The case of Aboualsaud v Aboukhater and Another , concerned an agency arrangement where a Claimant contended entitlement to commission pursuant to a binding oral agreement. The claimant was the executive vice-president of the Kuwait Investment Office in London and a financial adviser to both a petroleum corporation in Kuwait and to the Minister of Energy. The first defendant was a commercial director of the office of the government of one of the United Arab Emirates in London. The second defendant, the first defendant’s father, was the beneficial owner of a number of large hotels.
In the 1990’s, the claimant and the first defendant had a meeting in London.
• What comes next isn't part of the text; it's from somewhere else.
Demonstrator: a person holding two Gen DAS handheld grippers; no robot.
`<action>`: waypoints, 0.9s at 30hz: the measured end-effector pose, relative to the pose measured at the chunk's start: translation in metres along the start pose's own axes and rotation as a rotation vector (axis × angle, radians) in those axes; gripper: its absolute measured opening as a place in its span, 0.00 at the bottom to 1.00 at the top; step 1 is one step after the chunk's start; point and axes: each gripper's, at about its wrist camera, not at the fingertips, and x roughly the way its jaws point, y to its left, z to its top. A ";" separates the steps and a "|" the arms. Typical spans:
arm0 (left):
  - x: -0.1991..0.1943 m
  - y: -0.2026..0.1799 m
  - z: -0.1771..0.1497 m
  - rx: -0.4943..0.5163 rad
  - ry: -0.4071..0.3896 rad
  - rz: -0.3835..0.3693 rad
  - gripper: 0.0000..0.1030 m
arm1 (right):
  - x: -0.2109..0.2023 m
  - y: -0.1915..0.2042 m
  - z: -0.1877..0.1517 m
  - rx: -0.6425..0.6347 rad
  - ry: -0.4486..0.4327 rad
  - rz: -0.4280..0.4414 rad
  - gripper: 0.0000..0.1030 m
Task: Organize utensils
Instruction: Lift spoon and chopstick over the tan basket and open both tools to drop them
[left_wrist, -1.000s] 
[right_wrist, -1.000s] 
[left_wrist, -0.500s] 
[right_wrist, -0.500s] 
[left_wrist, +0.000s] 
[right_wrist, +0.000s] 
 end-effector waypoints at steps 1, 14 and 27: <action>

They subsequently became close friends. They would see each other every week and would speak on the telephone most days. Then, in late 2002, the claimant alleged that the first defendant had spoken to him about the sale of one of his father’s hotels. The specific hotel concerned was the ‘Monte Carlo Grand Hotel’ (“MGCH”).
The claimant further contended that a binding oral agreement had been made with the first defendant. He claimed that the agreement arose out of various meetings and telephone calls and that the terms were that if he introduced a party to the defendants, and that party went on to purchase the MCGH for a price that was acceptable to them, he would be entitled to a commission of EUR 21.5million.
In December 2004, the MCGH was sold to Kingdom, a member of the joint venture FHR European Ventures LLP. The claimant argued that the sale had been facilitated by the introduction of HRH Prince Al Waleed bin Talal bin Abdulaziz al Saud, who was the principal owner of Kingdom.
The defendants denied that there was any binding agreement for the payment of commission in the terms that the claimant had alleged. The defendants felt that the case was simply one where a friend had sought the help of another friend, and that if that help were to be successful then payment in recognition of that help could be expected.
The case proceeded to trial.
The issue which arose to be decided by the courts was whether there was an agency agreement between the claimant and the first defendant, the latter acting for himself and his father.
The court held that on the evidence, the first defendant’s account was more convincing than that of the claimant. This was mainly in respect of the essential points in dispute, namely, how the discussions between the friends arose, how the discussions progressed and what the outcome of those discussions was.
The court felt that on that basis, there could not be any agency agreement upon which a binding legal contract could be established. Therefore, judgment would be made in favour of the defendants.